Aujourd’hui c’est précisément aux États-Unis que la guerre s’est allumée, non pas entre deux pays et deux gouvernemens séparés, mais entre les parties d’un tout plus ou moins homogène, circonstance qui complique singulièrement la situation et ouvre un vaste champ d’inépuisables controverses. Il ne faut pas toutefois se faire trop d’illusion ; en quelque lieu et de quelque part qu’une guerre fût venue mettre à l’épreuve l’effet des déclarations du congrès de Paris, il serait puéril de croire que l’œuvre de ce congrès fût de nature à rester également respectée de tous, offrant pour la première fois dans l’histoire du monde l’exemple d’un code définitif des nations universellement accepté et observé. Les déclarations étaient trop vagues, trop générales, trop incomplètes, pour permettre d’espérer un pareil accord. L’énonciation solennelle de quelques principes abstraits ne peut suffire pour garantir l’uniformité d’interprétation et de pratique dans une matière aussi ardue.

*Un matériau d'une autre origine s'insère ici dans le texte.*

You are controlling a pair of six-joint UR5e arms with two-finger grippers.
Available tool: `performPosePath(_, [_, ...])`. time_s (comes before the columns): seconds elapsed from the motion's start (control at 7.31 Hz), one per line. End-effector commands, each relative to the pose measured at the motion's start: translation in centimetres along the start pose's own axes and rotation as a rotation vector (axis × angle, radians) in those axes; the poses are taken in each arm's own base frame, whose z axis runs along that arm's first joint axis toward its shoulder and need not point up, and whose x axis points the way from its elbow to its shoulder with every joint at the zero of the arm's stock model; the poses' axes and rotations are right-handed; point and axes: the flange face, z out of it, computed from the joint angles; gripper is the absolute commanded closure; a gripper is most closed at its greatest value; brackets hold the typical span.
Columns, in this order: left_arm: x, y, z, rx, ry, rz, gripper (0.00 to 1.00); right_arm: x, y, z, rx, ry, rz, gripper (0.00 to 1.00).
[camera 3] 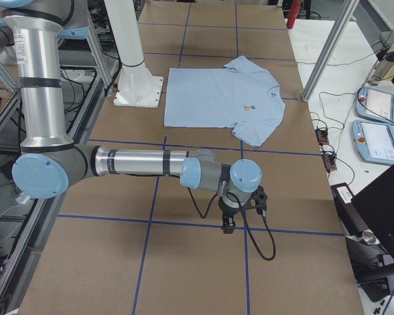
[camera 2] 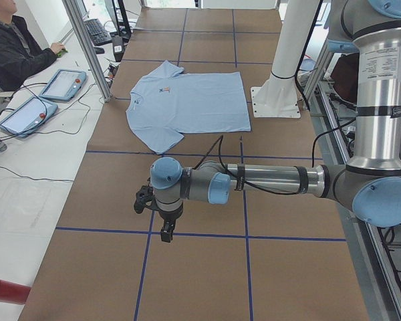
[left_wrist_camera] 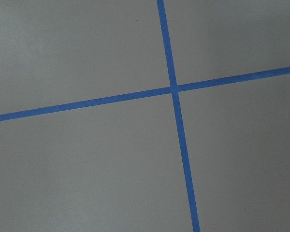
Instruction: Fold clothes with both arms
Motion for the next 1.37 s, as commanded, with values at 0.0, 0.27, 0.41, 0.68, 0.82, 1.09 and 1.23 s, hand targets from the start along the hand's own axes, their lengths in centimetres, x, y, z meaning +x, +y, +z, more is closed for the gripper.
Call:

Ce n’est pas en effet d’un droit primitif et naturel, de ce qui constitue le droit des gens proprement dit, qu’il s’agit ici. Les relations internationales échappent presque toujours aux prescriptions positives de lois générales et reconnues par tous comme obligatoires ; ces relations sont régies par un droit secondaire, ou droit conventionnel. Ce droit, dérivé du droit des gens, dont il doit toujours tendre à se rapprocher, se modifie avec le temps, par les usages et par les traités. Les mêmes nations n’ont pas toujours adopté les mêmes principes et suivi les mêmes règles. La justice a souvent été étouffée sous la loi du plus fort ; le fait a dominé le droit. Des précédens historiques peuvent donc être invoqués à l’appui de toutes les prétentions, de toutes les agressions, de toutes les violences. Les forts ont presque toujours pris leurs passions et leurs intérêts du moment pour règle unique de leurs relations avec les faibles. Le droit conventionnel, assis sur la tradition, sur des traités variables et contradictoires, soumis à des interprétations diverses, n’est, à vrai dire, que la jurisprudence des nations[1]. Des

  1. Puffendorf, qui n’a parlé nulle part de la neutralité dans son traité du droit de la nature et des gens, écrivait en 1692 une lettre curieuse dont il est bon de citer quelques lignes. « La question, disait-il, est certainement du nombre de celles qui n’ont pas encore été établies sur des fondemens clairs et indubitables qui puissent faire règle pour tout le monde. Dans tous les exemples qu’on allègue, il y a presque toujours quelque chose de droit et quelque chose de fait. Chacun d’ordinaire permet ou défend le commerce des peuples neutres avec ses ennemis selon qu’il lui importe d’entretenir amitié avec ces peuples ou qu’il se sent de force pour obtenir d’eux ce qu’il souhaite. » Puffendorf écrivait ces lignes à la fin du XVIIe siècle, et les événemens du XIXe prouvent encore la justesse de ses prévisions.